Зато ужин внуку соорудил праздничный: пожарил на сале яичницу с колбасой, достал припрятанную для него бутылку кока-колы. И невдомек внуку, отчего дед сегодня такой с ним ласковый, сам не ест, на него смотрит, нет-нет и погладит по спине:
– Ничего… Ничего… Как-нибудь. Дед твой еще ого-го!..
И темное, все в морщинах, старое лицо его светлело, только черные глаза оставались такими же строгими.
Было уже не рано, когда сквозь первый, самый крепкий сон старик услышал:
– Отец, а отец!
И опять позвали. Босиком, неохотно подошел он к окну. Так и есть, сосед, навалившись на штакетник, положа поверх голые по локоть руки, звал его.
– Кондратий!
Под фонарем было видно: морозный пар изо рта, а сам расстегнут до пряжки, живот наружу, жарко ему.

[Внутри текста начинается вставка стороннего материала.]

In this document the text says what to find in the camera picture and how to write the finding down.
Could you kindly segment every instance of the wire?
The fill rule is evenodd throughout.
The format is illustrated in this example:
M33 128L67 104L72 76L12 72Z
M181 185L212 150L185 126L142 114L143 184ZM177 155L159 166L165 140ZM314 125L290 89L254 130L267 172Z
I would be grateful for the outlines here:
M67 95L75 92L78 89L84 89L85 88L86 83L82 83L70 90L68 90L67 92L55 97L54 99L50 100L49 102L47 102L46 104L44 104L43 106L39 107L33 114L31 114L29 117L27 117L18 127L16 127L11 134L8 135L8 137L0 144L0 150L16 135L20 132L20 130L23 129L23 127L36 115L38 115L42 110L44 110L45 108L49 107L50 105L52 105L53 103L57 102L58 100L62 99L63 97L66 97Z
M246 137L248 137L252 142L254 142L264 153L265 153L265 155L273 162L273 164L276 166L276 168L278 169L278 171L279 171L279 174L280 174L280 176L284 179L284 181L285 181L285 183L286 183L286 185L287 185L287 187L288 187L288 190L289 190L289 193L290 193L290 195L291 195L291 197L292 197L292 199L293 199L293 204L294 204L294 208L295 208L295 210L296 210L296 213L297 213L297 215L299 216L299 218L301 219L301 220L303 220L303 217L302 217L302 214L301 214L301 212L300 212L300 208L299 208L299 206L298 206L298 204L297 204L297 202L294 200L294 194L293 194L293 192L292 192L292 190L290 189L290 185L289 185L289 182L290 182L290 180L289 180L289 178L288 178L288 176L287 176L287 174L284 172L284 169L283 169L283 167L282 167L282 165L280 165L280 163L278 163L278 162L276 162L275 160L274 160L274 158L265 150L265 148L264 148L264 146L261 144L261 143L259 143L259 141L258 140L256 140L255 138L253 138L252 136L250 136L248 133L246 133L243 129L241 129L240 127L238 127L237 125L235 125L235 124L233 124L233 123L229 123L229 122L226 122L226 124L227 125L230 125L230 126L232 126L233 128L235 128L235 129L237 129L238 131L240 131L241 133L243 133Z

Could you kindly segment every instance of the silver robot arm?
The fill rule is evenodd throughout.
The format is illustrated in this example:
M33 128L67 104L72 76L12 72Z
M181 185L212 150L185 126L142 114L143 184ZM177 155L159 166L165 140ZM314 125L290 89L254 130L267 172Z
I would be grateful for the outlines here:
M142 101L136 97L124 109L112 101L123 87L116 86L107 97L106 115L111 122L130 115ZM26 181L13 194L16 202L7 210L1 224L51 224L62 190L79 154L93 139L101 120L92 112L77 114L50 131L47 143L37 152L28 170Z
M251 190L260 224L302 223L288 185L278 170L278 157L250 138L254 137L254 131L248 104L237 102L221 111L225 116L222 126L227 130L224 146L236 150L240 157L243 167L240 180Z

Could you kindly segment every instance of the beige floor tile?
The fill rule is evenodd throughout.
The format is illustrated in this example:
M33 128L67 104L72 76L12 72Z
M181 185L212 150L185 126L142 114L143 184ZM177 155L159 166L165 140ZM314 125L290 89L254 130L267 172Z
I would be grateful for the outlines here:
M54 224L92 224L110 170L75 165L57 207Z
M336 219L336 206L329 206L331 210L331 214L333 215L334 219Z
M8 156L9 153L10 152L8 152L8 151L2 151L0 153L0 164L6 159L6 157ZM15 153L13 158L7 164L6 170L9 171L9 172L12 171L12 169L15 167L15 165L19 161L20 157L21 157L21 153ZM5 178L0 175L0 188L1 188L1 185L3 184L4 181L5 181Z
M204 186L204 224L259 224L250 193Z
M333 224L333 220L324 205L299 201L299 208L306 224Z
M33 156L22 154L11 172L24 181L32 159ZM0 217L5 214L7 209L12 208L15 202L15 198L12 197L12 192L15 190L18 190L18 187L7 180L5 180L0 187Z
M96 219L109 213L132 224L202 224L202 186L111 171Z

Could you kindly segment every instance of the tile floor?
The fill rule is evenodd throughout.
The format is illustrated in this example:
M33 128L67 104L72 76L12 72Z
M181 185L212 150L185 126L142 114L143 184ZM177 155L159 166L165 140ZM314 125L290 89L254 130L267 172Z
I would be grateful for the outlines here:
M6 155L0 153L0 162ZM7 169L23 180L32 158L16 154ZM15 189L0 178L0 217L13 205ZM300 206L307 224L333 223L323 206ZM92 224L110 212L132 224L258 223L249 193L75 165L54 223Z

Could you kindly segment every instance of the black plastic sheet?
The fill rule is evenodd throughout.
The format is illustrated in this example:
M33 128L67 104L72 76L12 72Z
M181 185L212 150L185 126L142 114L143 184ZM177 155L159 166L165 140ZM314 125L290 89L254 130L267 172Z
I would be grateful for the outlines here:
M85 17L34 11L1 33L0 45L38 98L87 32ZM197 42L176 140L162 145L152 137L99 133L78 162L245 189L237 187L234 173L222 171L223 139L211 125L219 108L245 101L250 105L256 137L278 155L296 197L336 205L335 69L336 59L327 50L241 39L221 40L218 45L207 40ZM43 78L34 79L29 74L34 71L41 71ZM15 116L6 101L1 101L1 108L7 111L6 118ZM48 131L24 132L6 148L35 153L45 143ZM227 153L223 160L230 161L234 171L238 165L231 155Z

– Кон-дра-ти-ий! – дурашливым голосом.
Не даст спать. Старик, как был во всем белом, толкнул дверь в сени и оступился в темноту. Удержавшись за косяк, по стенке, по стенке добрался до топчана. Сидел задыхающийся, ловил воздух пересохшим ртом. Это не нога оступилась, там и порожка нет, сердце оборвалось. Глухой от прихлынувшей к ушам горячей крови, враз ослабевший, он осторожно лег, укрылся. В тепле дрожь внутренняя била его.
– Ничего, ничего… – бодрил он себя.
В госпитале, в палате у них был раненый, от которого и врачи уже отказались. А он жил. Одной силой воли жил. Умер во сне.

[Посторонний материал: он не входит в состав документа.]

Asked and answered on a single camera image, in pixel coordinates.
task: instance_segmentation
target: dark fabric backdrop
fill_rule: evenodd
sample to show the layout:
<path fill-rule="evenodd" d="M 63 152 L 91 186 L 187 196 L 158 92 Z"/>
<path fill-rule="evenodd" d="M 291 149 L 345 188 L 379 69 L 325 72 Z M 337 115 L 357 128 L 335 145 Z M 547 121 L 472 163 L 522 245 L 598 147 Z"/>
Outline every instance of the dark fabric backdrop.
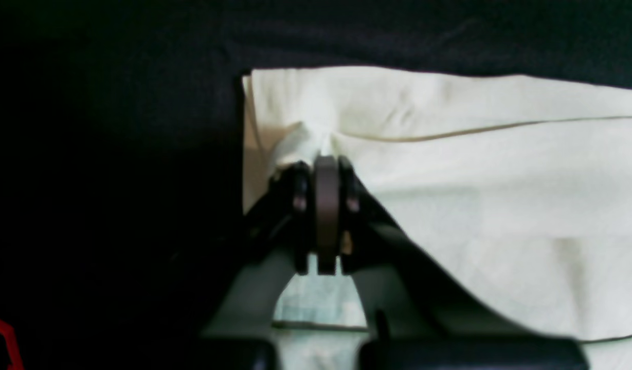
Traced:
<path fill-rule="evenodd" d="M 0 317 L 28 367 L 174 368 L 240 267 L 240 77 L 334 65 L 632 88 L 632 1 L 0 1 Z"/>

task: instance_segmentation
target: clamp jaw
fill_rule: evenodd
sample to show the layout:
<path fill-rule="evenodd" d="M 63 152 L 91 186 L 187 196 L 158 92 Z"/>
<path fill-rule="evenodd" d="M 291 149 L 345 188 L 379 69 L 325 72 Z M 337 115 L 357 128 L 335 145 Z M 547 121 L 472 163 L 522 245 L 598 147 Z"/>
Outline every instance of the clamp jaw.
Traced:
<path fill-rule="evenodd" d="M 358 367 L 584 370 L 572 339 L 542 337 L 466 292 L 400 229 L 345 157 L 298 162 L 272 180 L 245 216 L 247 263 L 201 332 L 191 368 L 272 370 L 275 304 L 295 273 L 335 260 L 355 282 L 371 340 Z"/>

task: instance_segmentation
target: crease
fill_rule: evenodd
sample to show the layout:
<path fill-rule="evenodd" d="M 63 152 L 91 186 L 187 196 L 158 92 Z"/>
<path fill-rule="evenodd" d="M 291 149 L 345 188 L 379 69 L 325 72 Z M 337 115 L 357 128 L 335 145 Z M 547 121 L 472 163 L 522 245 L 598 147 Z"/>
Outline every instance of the crease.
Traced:
<path fill-rule="evenodd" d="M 359 134 L 351 134 L 338 131 L 337 134 L 342 136 L 346 136 L 348 138 L 355 138 L 361 140 L 369 140 L 369 141 L 383 141 L 388 143 L 411 143 L 411 142 L 419 142 L 419 141 L 429 141 L 429 140 L 437 140 L 443 138 L 452 138 L 454 136 L 464 136 L 471 134 L 480 134 L 480 133 L 488 133 L 490 131 L 499 131 L 500 129 L 506 130 L 509 128 L 517 128 L 522 126 L 531 126 L 535 124 L 542 123 L 554 123 L 554 122 L 579 122 L 584 120 L 628 120 L 632 119 L 632 116 L 619 116 L 619 117 L 584 117 L 578 119 L 560 119 L 560 120 L 535 120 L 528 122 L 517 122 L 510 124 L 500 124 L 497 126 L 483 127 L 483 128 L 472 128 L 472 129 L 463 129 L 461 131 L 454 131 L 452 133 L 444 133 L 444 134 L 436 134 L 436 135 L 427 135 L 427 136 L 417 136 L 416 138 L 376 138 L 368 135 L 359 135 Z"/>

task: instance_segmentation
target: white cloth
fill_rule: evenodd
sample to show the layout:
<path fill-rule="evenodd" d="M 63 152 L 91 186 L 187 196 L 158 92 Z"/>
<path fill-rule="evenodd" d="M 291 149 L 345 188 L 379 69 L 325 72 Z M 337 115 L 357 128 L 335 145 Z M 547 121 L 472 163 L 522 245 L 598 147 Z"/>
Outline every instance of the white cloth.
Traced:
<path fill-rule="evenodd" d="M 632 335 L 631 90 L 374 67 L 243 84 L 245 210 L 277 166 L 346 155 L 492 308 L 539 332 Z"/>

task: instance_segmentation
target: red object
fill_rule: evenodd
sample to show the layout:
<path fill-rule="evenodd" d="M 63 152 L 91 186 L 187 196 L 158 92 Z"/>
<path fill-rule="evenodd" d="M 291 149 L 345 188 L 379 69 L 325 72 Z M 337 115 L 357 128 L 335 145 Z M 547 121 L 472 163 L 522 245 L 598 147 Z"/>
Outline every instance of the red object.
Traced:
<path fill-rule="evenodd" d="M 7 367 L 7 370 L 24 370 L 24 362 L 21 360 L 14 328 L 5 321 L 0 320 L 0 335 L 5 338 L 7 353 L 10 356 L 10 365 Z"/>

Легко, должно быть, это – во сне. Смерть наяву страшна.
Старик лежал, стерег утихавшую боль. И среди многого, что передумал он и вспомнил в эту ночь, не давая себе уснуть, вспомнился и тот старик-болгарин, которого они обидели. Наверное, он уже умер. Это на их тогдашние глаза – старик, а был он моложе его теперешнего. И все само собой вышло, человек не знает, что в нем сидит.

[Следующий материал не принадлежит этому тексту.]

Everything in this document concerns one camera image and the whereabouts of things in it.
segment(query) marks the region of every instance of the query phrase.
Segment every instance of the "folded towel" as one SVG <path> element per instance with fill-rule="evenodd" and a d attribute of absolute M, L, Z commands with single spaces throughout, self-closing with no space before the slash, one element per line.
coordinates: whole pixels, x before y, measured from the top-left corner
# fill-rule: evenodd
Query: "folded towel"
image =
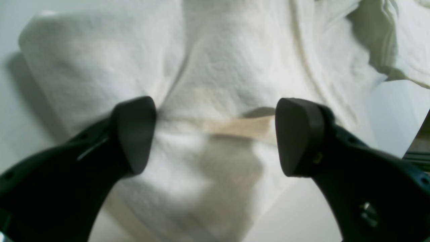
<path fill-rule="evenodd" d="M 279 165 L 279 98 L 325 104 L 353 130 L 354 101 L 391 76 L 381 66 L 426 83 L 393 60 L 427 60 L 425 40 L 409 46 L 403 30 L 426 29 L 427 9 L 399 3 L 414 21 L 389 22 L 390 39 L 399 41 L 381 49 L 391 61 L 374 62 L 379 42 L 364 45 L 355 35 L 371 17 L 394 18 L 386 7 L 394 1 L 377 2 L 370 11 L 357 0 L 109 0 L 88 11 L 43 12 L 19 43 L 70 135 L 118 102 L 153 97 L 158 120 L 147 168 L 114 188 L 143 226 L 162 241 L 240 241 L 297 181 Z M 403 32 L 393 35 L 397 28 Z M 386 54 L 395 44 L 402 54 Z"/>

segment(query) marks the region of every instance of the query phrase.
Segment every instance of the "towel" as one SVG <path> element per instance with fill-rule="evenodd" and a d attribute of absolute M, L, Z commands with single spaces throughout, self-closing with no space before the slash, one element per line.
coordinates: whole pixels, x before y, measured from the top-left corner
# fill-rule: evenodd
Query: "towel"
<path fill-rule="evenodd" d="M 428 6 L 106 0 L 36 15 L 19 45 L 70 136 L 118 102 L 153 97 L 148 165 L 113 194 L 154 237 L 237 242 L 299 181 L 279 164 L 279 98 L 327 105 L 338 124 L 354 130 L 353 104 L 382 81 L 427 87 Z"/>

Отара паслась на склоне, они увидели отару, а он увидел их. В бараньей расшитой безрукавке, седой, с длинной крюковатой палкой в руке, он сам позвал их: «Братушки, братушки!..» И подросток, который был с ним, кричал: «Братушки!..» Вчетвером, сидя на разостланной шкуре, они пили светлое вино, закусывали овечьим сыром.